- Problem description: When you reach the line that has "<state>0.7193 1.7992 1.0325" in the material below, reproduce it and each line after it exactly, through the last one.

- Information provided:
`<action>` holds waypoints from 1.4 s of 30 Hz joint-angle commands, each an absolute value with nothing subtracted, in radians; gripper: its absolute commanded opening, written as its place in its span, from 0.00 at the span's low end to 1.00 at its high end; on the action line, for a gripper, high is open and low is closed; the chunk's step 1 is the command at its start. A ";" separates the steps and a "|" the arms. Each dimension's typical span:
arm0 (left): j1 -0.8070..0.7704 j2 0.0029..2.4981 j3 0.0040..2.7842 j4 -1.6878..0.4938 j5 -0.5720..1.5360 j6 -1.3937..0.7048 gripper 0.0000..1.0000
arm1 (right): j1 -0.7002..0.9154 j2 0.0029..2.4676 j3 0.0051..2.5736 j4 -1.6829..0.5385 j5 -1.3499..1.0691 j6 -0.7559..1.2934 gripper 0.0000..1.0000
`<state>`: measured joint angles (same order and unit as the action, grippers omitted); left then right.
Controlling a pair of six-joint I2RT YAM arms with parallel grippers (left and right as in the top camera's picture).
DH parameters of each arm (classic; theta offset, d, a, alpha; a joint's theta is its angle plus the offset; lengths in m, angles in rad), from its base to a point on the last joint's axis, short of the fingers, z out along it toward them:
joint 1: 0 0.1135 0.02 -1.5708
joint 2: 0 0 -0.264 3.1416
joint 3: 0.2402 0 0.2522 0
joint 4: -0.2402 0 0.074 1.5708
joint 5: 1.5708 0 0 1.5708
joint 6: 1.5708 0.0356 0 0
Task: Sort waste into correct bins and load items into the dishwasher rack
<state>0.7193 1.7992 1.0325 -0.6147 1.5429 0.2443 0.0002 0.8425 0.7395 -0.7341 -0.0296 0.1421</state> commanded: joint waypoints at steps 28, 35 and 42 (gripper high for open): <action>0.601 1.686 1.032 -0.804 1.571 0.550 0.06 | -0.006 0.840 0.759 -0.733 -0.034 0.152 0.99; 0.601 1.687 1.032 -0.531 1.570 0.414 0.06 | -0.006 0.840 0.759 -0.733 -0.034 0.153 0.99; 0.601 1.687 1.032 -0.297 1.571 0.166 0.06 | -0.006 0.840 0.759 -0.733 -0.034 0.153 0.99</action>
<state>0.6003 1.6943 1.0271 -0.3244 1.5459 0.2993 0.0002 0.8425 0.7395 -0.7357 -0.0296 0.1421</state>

- Task answer:
<state>0.7193 1.7992 1.0325 -0.6147 1.5429 0.2443 0.0002 0.8425 0.7395 -0.7341 -0.0296 0.1421</state> commanded: joint waypoints at steps 28, 35 and 42 (gripper high for open): <action>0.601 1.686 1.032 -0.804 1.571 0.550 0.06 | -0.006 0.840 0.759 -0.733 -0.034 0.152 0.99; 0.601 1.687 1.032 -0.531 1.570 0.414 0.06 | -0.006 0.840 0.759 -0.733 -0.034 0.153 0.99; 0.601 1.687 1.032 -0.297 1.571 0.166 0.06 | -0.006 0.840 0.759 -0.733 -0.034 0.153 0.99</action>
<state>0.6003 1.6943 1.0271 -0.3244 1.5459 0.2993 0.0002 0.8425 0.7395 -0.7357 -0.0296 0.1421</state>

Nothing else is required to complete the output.